DeepMind and other researchers often turn to games to demonstrate how AI agents have progressed. The Alphabet division just finished a StarCraft II Demonstration where its AlphaStar AI agent successfully defeated professional gamers 10-1.
In late 2017, DeepMind set out to master StarCraft II after conquering Go. Blizzard created StarCraft II Learning Environment (SC2LE) with special hooks for researchers and developers. The video game is a “grand challenge” for how successful AI agents are at multiple tasks that have to be balanced concurrently in real-time. Skills needed to win include Game theory, Imperfect information, Long term planning, Real time, and Large action space.
For example, while the objective of the game is to beat the opponent, the player must also carry out and balance a number of sub-goals, such as gathering resources or building structures. In addition, a game can take from a few minutes to one hour to complete, meaning actions taken early in the game may not pay-off for a long time. Finally, the map is only partially observed, meaning agents must use a combination of memory and planning to succeed.
Last November, DeepMind demonstrated its progress at Blizzcon, but today’s demonstration showed off AlphaStar competing and winning against two professional players. Each played a five-game series, with DeepMind’s AI sweeping all 10 rounds.
During these matches, AlphaStar had the advantage of being able to see the whole map at once, but DeepMind worked with the players to level the playing field. Mainly, AlphaStar could not react quicker than a human, nor execute more actions per minute.
Those games took place in December, with DeepMind just releasing the recordings today as part of the livestream. However, in a live exhibition match afterwards, a human was able to defeat AlphaStar after having more time to analyze the AI agent.

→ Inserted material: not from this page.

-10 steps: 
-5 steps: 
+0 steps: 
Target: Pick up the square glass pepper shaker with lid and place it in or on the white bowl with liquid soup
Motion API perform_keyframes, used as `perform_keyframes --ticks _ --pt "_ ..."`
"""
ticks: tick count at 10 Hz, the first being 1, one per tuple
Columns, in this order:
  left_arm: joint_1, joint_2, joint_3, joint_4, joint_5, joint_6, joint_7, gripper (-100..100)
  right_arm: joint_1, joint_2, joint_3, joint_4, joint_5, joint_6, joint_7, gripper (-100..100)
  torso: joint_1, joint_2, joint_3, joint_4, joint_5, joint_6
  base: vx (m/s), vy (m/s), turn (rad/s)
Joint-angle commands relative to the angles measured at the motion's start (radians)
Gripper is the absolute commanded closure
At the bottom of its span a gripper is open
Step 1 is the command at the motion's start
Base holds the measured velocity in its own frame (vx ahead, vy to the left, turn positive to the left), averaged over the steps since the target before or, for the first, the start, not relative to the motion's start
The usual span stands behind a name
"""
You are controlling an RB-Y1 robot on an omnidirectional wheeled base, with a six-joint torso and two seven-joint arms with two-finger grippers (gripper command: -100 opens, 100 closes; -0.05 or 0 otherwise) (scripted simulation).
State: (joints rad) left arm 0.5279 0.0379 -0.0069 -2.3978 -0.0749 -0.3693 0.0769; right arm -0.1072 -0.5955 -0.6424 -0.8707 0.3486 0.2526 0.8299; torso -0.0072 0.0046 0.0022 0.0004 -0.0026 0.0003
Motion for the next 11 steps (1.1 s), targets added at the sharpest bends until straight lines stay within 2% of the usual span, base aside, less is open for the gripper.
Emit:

Livestreamed on YouTube and Twitch, there were approximately 34,000 live viewers during the over two-hour demonstration that had commentators, the DeepMind team responsible, and players discuss progress. Full match replays from DeepMind are now available for players to analyze.
In early 2018, DeepMind set out to “scale up and speed up” its StarCraft project. It did so by having different versions of AlphaStar compete against each other in an AlphaStar league. Lasting two weeks, Google’s third-generation Tensor Processing Units were leveraged for training.
Agents learned how to beat one another and improved rapidly. Discovering new strategies in the process, DeepMind touted approximately 200 years of training for AlphaStar.
Agents are initially trained from human game replays, and then trained against other competitors in the league. At each iteration, new competitors are branched, original competitors are frozen, and the matchmaking probabilities and hyperparameters determining the learning objective for each agent may be adapted, increasing the difficulty while preserving diversity. The parameters of the agent are updated by reinforcement learning from the game outcomes against competitors. The final agent is sampled (without replacement) from the Nash distribution of the league.